Eugene Wilder Chafin was born on November 1, 1852, to Samuel Evans Chafin and Betsy Almira Pollard, on his family's farm in between East Troy and Mukwonago, Wisconsin. Chafin attended the University of Wisconsin–Madison and graduated on June 17, 1875, with a law degree and during his education shared a room with future Governor, Senator, and presidential candidate Robert M. La Follette. From 1875 to 1901 he practiced law in Waukesha, Wisconsin. On November 24, 1881, he married Carrie Arvila Hunkins and later had two children with her, one that died after birth on February 22, 1884, and Desdemona Eleanor on March 17, 1893.

On October 1, 1901, he moved to Chicago to become the superintendent of the city's Washingtonian home, which housed 1,500 alcoholics, and served in that position until 1904. From 1904 to 1908 he served as a lecturer as part of the Chautauqua movement. In 1909, he was admitted to practice law before the Supreme Court of the United States after being presented by Senator La Follette and with Carrie Nation in attendance.

==Career==
===Local politics===

In 1881, he left the Republican Party and joined the Prohibition Party and in the same year ran for District Attorney in Waukesha county. From 1884 to 1920, he served as a delegate to the Prohibition national conventions, from 1888 to 1896 he served as a national committeeman from Wisconsin and again for Arizona and California from 1912 to 1920, at the 1884 convention he served as the Sergeant-at-Arms and gave one of the seconding speechings for John St. John, and in 1900 he served on the platform committee.

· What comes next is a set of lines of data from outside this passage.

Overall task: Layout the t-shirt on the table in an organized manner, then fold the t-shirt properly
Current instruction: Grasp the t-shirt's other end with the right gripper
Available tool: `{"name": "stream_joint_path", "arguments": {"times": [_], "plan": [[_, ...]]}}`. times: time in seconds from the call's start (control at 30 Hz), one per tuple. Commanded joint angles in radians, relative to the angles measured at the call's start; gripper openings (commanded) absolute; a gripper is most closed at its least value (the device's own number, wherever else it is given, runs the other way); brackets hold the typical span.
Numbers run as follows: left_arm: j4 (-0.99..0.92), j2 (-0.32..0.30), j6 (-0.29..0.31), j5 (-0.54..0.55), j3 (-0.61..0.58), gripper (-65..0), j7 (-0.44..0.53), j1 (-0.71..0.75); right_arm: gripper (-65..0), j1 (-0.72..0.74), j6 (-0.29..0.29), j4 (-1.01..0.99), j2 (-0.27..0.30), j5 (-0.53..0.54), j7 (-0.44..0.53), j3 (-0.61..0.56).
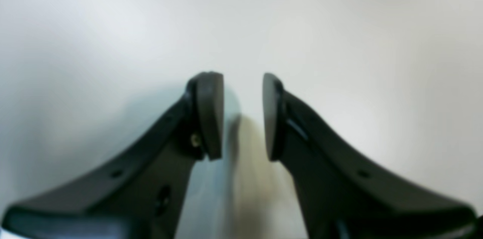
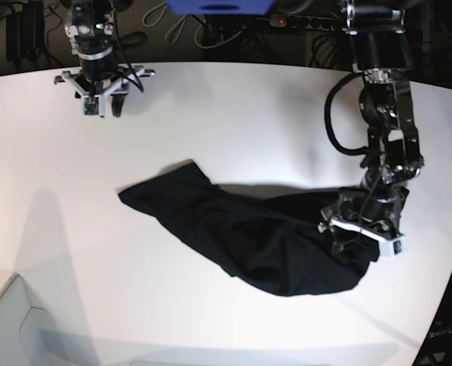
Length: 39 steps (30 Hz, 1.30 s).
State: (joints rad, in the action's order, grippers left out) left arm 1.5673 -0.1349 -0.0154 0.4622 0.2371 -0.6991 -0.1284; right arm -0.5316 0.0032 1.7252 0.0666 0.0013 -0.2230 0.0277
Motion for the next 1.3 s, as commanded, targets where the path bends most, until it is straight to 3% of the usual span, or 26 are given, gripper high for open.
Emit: {"name": "stream_joint_path", "arguments": {"times": [0.0,0.43,0.5,0.63,0.77,1.07,1.17,1.27], "plan": [[-0.008,-0.001,0.010,0.010,0.017,-22.2,0.020,-0.026,-46.0,0.006,0.001,0.003,0.003,0.001,0.023,0.001],[-0.252,0.019,0.019,0.013,0.063,-24.1,0.022,-0.090,-46.0,0.032,0.002,-0.034,0.006,0.001,0.023,0.001],[-0.249,0.019,0.019,0.014,0.063,-32.5,0.022,-0.090,-46.0,0.032,0.002,-0.034,0.014,0.001,0.023,0.001],[-0.245,0.019,0.019,0.016,0.063,-65.0,0.022,-0.090,-46.2,0.032,0.002,-0.034,0.026,0.001,0.023,0.002],[-0.193,0.021,0.019,0.017,0.066,-65.0,0.022,-0.080,-46.1,0.044,0.002,-0.034,0.026,0.001,0.023,0.002],[0.226,0.059,0.013,0.051,0.067,-64.8,0.019,0.132,-46.0,0.098,0.002,0.014,0.025,0.004,0.021,0.002],[0.265,0.064,0.013,0.050,0.067,-64.8,0.019,0.203,-44.2,0.140,0.002,0.055,0.017,0.004,-0.029,0.001],[0.265,0.065,0.013,0.046,0.067,-64.8,0.020,0.255,-38.1,0.209,0.002,0.092,-0.012,0.004,-0.132,-0.038]]}}
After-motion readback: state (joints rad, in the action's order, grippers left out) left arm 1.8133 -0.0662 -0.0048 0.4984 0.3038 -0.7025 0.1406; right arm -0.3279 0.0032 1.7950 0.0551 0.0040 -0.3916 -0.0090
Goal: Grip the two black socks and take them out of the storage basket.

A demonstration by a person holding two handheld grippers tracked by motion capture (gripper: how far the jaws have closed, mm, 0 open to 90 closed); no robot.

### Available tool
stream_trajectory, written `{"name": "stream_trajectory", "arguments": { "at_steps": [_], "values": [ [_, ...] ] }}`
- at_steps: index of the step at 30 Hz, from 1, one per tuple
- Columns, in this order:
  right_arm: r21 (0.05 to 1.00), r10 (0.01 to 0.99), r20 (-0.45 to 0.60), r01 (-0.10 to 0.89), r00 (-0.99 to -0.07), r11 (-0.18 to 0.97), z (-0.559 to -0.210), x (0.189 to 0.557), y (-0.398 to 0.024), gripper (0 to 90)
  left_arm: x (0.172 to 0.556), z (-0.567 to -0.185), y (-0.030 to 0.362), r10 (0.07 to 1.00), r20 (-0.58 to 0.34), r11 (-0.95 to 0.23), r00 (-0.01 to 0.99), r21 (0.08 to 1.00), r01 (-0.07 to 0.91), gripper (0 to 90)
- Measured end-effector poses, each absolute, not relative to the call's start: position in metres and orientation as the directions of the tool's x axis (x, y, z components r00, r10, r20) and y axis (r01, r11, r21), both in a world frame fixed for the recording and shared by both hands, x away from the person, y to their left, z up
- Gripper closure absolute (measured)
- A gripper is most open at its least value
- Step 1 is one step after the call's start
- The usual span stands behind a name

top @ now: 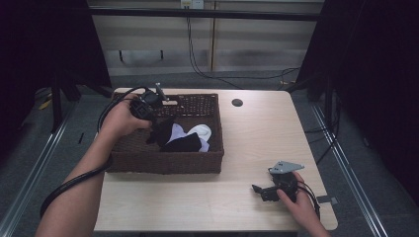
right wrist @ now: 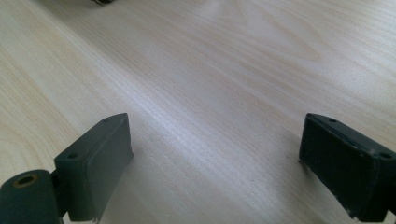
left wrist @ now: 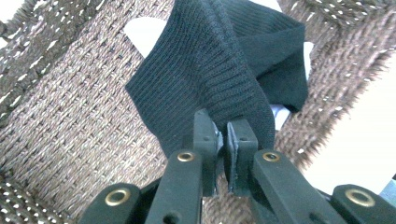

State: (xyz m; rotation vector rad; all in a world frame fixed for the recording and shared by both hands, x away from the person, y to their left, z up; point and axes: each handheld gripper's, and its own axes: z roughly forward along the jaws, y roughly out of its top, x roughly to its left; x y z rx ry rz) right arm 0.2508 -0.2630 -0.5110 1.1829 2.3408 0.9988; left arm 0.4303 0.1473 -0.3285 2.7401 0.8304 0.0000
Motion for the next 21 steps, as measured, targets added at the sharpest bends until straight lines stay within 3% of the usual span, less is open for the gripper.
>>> {"name": "stream_trajectory", "arguments": {
  "at_steps": [21],
  "values": [
    [0.716,0.8,0.017,0.566,-0.6,0.409,-0.511,0.251,-0.263,8.6,0.397,-0.287,0.131,0.439,-0.092,-0.839,0.894,0.315,0.444,84.6]
  ]
}}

In 1877, he was elected as the Justice of the Peace in Waukesha and served until 1883 and then served as Police Justice until 1885. He later served on the school and public library board. Chafin ran for the House of Representatives in Wisconsin in 1882 and in Illinois in 1902. In 1886 and 1900, he ran for attorney general in Wisconsin and later ran for attorney general in Illinois in 1904. In 1898, he ran for Governor of Wisconsin.

===Presidential===
====1908====

On July 16, 1908, Chafin was nominated by A. G. Wolfenbarger and Chafin won the Prohibition presidential nomination on the third ballot with 636 delegates voting for him against William B. Palmore, Daniel R. Sheen, Alfred L. Manierre, Will W. Tracy, Frederick F. Wheeler, James B. Cranfill, and Oliver W. Stewart. The vice presidential nomination was offered to Palmore due to him receiving the second highest amount of support, but he declined and the position was instead given to Aaron S. Watkins. While running for president he was also simultaneously running for the Prohibition gubernatorial nomination in Illinois, but was defeated in the primary by Daniel R. Sheen.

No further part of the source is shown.